Sunday and Monday in the Dunsmore Room at Crooners: Benny Green. One of our greatest living jazz piano players, possessed of tremendous knowledge about the history of jazz and magic in his fingers, Green played with Betty Carter’s band, Art Blakey’s Jazz Messengers, Oscar Peterson and Ray Brown. In Oct. 2016, Crooners brought him here to officially launch its new Steinway. Benny will be back for two nights of hard-swinging brilliance. 5 and 7:30 p.m. Sunday, 7 and 9 p.m. Monday. FMI and tickets ($25-30). 

Holiday fare

Tonight (Friday, Dec. 8) through Sunday at the Ames Center: Twin Cities Ballet of Minnesota presents “A Minnesota Nutcracker.” If you’re looking for a “Nutcracker” that feels like home, this is for you. It’s the holiday ballet you love, danced by a professional dance company, with Minnesota settings and Minnesota-centric backdrops including Rice Park, Summit Ave. and the banks of the Mississippi. FMI, times and tickets ($20-38).
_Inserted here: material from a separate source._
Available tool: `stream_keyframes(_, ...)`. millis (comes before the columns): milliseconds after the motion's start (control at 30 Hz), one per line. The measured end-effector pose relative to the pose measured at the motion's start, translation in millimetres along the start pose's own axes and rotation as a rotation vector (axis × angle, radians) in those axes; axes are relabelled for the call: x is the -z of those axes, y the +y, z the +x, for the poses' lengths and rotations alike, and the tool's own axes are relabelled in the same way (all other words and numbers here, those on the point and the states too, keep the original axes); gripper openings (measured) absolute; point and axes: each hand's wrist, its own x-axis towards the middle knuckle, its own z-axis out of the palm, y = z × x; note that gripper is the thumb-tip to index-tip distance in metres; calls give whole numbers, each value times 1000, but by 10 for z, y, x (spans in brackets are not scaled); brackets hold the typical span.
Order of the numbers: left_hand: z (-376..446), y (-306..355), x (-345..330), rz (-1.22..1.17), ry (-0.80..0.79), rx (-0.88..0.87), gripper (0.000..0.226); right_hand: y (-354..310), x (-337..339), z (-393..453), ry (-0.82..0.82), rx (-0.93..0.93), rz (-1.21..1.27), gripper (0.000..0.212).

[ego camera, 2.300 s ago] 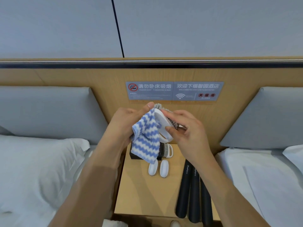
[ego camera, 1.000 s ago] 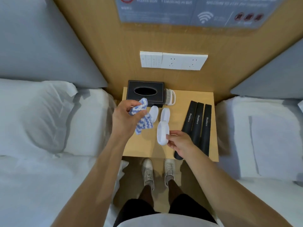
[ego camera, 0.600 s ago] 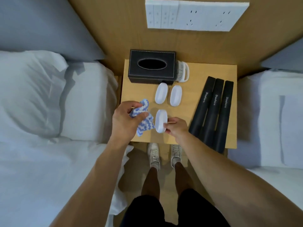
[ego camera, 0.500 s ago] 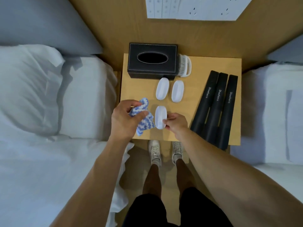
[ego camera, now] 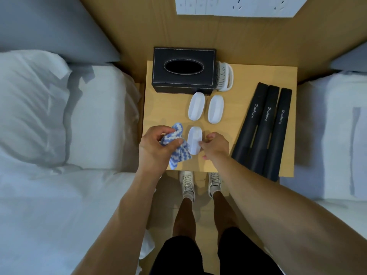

Socks and underwear – or art? SooVAC’s Holiday Shop, which continues through Dec. 24 for those of you who wait until the last minute, features art and gifts from Minnesota artists and makers including painter Terrence Payne, potter Amanda Dobbratz, jeweler (and former newscaster) Robyne Robinson and dozens more. Gamut Gallery’s Raging Art On, this weekend only (ends Sunday, Dec. 10), is part art happening, part holiday party, part pop-up holiday boutique, with work by more than 50 local artists and live DJs on Friday and Saturday. At the Colin Powell Center, the 25th Annual Women’s Art Festival will include work by 130+ women artists, live music by women performers throughout the day, and a women-owned coffee shop. 9:30 a.m.-4:30 p.m. Saturday. And don’t forget the carefully curated and well-stocked shops at Mia, the Walker, the Weisman, Northern Clay Center, the American Swedish Institute, Open Book and the Textile Center, to name a few.

American countertenor John Holiday
Photo by Fay Fox
American countertenor John Holiday will be one of the soloists in Handel's "Messiah" with the SPCO.

Mentioned above, the SPCO’s popular annual performances of Handel’s “Messiah” start next week, with artistic partner and baroque music specialist Jeremy Cohen conducting. The vocal ensemble The Singers will make their SPCO debut, and the lineup of soloists includes American soprano Amanda Forsythe, Canadian-American tenor Isaiah Bell and South Africa-born, London-based baritone William Berger. If you’re wondering “Where’s the alto?” there isn’t one. The parts usually sung today by altos (or mezzos) will be performed by American countertenor John Holiday, in a return to Handel’s original intent and more of an early music sound. A countertenor is “a guy who sings high.” Holiday is a rising star; earlier this year, he won the prestigious Marian Anderson Opera Award, and he’s about to tour with Gustavo Dudamel and the L.A. Phil. But first, he’ll sing with our own SPCO. Thursday and Friday at the Basilica of Saint Mary, Saturday and Sunday at the Ordway Concert Hall. FMI, times and tickets. Best bet: Thursday. Friday-Sunday are waitlisted. Sunday’s concert will be broadcast live on MPR.